Some enhancements - Githubissues

dennisreimann / masquerade

masquerade is the predecessor of masq: https://github.com/dennisreimann/masq - please consider using masq from now on, as it is the more modular approach.

MIT License

218 stars 46 forks source link

Some enhancements #27

Closed wingfire closed 12 years ago

wingfire commented 13 years ago

move db prefill from migration into seeds and add schema.rb for command 'rake db:setup'
set 'Standard' role (personas) as default public role when creating an account
use more specific login error messages (unknown user, wrong password)
add csrf_meta_tag to make sites and roles deletable via js
remove safe-login page
enable permission storing for normal openid requests
force trust normal openid requests if domain is listed in trusted domains
add migration for accounts without a standard role

!!! We change the behavior of the config setting trusted_domain. Now this value forces trusting domains for openid requests without user interaction !!!

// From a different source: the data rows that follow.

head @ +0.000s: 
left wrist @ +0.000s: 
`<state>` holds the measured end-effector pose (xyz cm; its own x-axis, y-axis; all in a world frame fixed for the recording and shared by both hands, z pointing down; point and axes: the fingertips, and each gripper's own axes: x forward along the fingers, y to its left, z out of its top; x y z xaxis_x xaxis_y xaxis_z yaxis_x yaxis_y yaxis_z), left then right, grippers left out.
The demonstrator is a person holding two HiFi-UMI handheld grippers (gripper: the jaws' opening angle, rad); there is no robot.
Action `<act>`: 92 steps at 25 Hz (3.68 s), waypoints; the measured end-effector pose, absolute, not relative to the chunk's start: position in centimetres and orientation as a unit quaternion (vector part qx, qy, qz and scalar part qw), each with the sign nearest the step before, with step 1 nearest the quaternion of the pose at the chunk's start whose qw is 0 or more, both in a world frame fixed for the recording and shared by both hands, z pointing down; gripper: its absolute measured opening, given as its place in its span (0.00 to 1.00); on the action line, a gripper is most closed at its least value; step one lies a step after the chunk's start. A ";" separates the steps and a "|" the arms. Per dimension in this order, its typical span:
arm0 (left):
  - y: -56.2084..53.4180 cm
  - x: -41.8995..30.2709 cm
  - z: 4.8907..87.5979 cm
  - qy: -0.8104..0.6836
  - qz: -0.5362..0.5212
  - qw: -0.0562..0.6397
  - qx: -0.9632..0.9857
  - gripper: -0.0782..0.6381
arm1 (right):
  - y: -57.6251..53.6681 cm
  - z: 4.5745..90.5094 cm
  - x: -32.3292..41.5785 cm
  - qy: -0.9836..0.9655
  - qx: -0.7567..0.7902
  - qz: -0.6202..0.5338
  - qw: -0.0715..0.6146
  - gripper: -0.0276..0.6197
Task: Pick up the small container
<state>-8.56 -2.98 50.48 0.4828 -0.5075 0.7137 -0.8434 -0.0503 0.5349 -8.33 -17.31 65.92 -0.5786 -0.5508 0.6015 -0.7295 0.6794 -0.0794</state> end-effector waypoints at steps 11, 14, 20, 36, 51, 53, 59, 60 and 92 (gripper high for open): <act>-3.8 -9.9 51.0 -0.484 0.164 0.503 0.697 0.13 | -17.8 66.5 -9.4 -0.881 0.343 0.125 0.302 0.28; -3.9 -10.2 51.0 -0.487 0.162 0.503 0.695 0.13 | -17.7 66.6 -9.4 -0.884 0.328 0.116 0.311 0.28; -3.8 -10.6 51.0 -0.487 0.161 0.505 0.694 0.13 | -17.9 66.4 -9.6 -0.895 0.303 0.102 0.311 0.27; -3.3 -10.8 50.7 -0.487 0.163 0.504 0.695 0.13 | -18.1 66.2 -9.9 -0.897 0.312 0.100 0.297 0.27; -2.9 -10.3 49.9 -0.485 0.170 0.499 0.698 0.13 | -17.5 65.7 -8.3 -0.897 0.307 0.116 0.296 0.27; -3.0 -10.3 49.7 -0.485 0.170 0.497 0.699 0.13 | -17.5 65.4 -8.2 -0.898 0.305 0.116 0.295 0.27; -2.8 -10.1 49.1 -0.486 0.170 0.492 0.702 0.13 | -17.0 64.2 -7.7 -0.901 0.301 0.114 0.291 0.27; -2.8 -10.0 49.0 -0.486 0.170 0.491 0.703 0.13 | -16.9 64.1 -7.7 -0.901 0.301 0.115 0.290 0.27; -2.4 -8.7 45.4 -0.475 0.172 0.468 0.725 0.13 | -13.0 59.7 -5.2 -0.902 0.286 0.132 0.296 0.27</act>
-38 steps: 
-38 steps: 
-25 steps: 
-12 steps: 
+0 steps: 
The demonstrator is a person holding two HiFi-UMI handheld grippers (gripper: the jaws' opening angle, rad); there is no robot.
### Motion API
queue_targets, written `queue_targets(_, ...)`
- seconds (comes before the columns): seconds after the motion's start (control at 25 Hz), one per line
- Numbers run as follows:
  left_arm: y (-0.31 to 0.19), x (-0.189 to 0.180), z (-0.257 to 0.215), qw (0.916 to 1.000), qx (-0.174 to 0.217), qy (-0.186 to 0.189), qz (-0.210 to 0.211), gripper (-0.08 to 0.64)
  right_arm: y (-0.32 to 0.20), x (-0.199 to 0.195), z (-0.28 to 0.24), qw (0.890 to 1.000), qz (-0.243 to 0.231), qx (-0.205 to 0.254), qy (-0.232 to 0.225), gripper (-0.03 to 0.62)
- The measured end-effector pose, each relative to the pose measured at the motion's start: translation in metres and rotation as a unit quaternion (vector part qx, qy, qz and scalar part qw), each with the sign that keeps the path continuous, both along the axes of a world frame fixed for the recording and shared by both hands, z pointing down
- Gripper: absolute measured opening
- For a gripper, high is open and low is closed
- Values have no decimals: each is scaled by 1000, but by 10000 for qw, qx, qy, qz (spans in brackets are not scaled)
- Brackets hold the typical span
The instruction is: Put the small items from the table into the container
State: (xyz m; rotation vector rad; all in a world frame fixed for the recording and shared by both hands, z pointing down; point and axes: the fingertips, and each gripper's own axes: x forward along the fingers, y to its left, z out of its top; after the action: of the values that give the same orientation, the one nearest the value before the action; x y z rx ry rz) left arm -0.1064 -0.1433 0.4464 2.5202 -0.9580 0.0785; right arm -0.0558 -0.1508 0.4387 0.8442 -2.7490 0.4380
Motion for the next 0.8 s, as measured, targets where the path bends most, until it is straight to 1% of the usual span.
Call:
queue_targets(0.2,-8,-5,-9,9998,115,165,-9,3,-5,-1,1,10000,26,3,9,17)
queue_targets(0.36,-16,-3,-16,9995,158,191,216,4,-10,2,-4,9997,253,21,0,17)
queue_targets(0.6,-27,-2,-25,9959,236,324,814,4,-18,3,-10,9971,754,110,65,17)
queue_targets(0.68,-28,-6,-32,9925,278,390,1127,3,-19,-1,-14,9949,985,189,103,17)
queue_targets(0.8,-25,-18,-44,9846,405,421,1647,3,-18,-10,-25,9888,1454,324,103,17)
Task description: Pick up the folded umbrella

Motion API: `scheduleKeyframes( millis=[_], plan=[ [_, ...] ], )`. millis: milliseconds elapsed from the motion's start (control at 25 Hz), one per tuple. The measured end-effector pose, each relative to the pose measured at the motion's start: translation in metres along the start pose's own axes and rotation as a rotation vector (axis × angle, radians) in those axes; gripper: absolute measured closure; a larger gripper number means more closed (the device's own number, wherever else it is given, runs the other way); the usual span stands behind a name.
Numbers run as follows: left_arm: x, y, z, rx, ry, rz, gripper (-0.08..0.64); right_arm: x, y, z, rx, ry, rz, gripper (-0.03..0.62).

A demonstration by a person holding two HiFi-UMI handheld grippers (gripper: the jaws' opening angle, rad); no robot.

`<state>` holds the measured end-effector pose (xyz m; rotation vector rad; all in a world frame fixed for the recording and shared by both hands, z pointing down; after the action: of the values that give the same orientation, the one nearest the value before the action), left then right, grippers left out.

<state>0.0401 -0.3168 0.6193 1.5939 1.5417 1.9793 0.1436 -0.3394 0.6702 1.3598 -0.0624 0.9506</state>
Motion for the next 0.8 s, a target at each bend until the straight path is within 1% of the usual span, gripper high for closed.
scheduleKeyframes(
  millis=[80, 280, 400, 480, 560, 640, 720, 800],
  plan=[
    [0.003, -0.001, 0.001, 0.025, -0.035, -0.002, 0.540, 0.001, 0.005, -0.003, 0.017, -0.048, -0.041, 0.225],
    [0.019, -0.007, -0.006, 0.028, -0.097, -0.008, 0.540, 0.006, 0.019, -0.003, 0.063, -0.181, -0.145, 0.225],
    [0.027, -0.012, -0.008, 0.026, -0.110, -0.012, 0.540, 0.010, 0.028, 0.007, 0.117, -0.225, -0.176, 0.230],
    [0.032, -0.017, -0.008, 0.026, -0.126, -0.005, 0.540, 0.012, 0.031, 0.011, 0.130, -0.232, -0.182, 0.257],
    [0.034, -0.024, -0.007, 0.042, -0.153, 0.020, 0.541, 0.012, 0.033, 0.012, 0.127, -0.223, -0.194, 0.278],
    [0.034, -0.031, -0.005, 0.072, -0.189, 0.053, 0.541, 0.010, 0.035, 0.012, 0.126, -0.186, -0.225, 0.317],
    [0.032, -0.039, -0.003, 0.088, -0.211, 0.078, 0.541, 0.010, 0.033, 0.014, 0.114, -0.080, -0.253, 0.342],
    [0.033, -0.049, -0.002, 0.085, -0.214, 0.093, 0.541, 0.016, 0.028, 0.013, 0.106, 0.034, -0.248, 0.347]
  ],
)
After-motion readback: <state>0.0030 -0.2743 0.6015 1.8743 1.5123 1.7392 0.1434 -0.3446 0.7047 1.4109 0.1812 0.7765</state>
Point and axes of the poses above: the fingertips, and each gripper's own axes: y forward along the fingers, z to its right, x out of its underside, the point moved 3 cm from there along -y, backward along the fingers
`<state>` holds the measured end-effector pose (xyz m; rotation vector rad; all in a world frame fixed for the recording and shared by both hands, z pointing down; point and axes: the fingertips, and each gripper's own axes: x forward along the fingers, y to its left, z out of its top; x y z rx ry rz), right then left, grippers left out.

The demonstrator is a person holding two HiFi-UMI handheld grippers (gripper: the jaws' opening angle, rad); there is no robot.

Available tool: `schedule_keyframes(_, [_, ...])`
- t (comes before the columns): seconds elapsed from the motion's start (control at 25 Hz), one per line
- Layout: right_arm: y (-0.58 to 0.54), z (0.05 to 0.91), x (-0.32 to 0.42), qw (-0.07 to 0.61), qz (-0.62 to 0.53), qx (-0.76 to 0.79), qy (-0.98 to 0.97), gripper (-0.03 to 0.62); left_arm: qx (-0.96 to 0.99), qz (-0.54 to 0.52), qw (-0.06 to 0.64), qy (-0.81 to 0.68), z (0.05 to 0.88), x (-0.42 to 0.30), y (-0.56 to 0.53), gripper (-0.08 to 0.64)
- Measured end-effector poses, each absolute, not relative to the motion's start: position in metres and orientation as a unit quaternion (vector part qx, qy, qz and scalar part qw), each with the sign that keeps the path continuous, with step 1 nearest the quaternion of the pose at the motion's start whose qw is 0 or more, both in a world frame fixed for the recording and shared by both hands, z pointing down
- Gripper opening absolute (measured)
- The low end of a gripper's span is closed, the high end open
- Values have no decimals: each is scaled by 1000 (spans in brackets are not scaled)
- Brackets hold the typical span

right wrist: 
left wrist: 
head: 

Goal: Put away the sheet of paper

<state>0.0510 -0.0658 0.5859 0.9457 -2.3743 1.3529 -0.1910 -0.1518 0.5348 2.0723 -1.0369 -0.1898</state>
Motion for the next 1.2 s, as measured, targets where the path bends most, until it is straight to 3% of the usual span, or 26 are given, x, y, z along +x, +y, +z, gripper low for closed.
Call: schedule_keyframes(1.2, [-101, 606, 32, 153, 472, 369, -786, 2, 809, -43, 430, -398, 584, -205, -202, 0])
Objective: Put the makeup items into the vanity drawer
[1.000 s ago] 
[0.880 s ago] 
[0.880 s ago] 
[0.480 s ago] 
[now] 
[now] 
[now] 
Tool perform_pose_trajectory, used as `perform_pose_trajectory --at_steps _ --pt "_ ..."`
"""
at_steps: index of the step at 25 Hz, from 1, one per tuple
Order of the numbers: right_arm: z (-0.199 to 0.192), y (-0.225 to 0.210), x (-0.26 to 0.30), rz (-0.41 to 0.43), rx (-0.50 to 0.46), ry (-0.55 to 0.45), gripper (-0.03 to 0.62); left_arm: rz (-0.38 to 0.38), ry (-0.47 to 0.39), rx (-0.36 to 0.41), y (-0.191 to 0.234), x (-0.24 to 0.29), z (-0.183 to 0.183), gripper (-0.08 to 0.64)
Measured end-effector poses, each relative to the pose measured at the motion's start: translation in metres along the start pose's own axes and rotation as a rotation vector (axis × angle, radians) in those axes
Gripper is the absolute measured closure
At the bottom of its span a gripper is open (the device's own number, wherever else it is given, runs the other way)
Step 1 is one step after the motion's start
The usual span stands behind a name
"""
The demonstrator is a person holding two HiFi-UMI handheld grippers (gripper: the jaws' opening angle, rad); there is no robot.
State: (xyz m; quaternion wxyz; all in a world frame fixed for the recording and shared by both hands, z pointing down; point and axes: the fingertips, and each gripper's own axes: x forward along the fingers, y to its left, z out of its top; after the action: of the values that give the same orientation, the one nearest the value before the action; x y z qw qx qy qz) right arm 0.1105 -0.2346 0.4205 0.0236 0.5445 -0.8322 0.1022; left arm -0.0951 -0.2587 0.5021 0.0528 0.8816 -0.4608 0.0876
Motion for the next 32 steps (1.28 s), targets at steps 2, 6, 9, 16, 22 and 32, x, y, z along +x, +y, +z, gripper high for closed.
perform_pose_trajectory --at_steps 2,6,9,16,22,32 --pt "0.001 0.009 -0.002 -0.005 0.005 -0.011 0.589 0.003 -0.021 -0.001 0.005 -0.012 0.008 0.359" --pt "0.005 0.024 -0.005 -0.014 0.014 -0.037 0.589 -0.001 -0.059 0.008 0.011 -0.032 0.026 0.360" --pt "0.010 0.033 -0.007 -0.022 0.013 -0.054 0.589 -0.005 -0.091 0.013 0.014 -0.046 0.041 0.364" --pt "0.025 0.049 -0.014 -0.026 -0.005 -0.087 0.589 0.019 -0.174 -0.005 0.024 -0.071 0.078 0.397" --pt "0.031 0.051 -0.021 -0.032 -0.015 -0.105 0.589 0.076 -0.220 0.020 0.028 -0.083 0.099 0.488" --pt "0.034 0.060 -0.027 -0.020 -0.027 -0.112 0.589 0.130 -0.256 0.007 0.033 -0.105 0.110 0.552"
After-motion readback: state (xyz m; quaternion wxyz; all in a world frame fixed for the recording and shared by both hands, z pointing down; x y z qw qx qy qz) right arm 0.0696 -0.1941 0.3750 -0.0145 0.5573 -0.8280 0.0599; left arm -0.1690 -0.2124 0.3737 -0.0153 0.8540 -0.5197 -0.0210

djmaze commented 13 years ago

Looks good!

Can you state the reason you removed the safe-login page altogether? AFAIK this is a worthwhile security measure, particularly when not used in an intranet. Maybe we should allow disabling that feature through app_config?

dennisreimann commented 13 years ago

Thank you for the changes! They are very much appreciated :)

Nevertheless: Can you please provide tests for the additions? These would be necessary for us to merge your pull request.

Maybe we should allow disabling that feature through app_config?

Yeah, good point!

wingfire commented 13 years ago

Hi,

if you setup a id server you want to have it useable with other services / domains by default
the current content on the safe-login page is somewhere between confusing and technically wrong
if you lock down a domain via the config you should tell the the user on the safe-login page (i.e. this domain is not allowed to use the openid server)
including this in a config a good idea

Sorry we are not able to run and enhanded the tests. They require rvm. This is neither available on our linux server nor on the windows clients. Can rvm be removed form the testing requirements?

dennisreimann commented 13 years ago

We do not depend on infinity_test which uses RVM. You can execute the tests like before by running rake.

djmaze commented 13 years ago

Rather than getting rid of the safe-login page, I'd like to see an option for that. We could add another option "disable safe-login page". What do you think? Btw, I agree the text on that page can be improved.

@wingfire: I like your suggestion - allow usage from specific domains only. That makes sense if you want to lock down usage to a corporate intranet, for example. So you could configure "trusted domains" like before and have new boolean option "only allow trusted domains".

ghost commented 13 years ago

Another suggestion: add to personas field for GPG public keys.

dennisreimann commented 12 years ago

fyi: I merged some of the commits by cherry-picking them.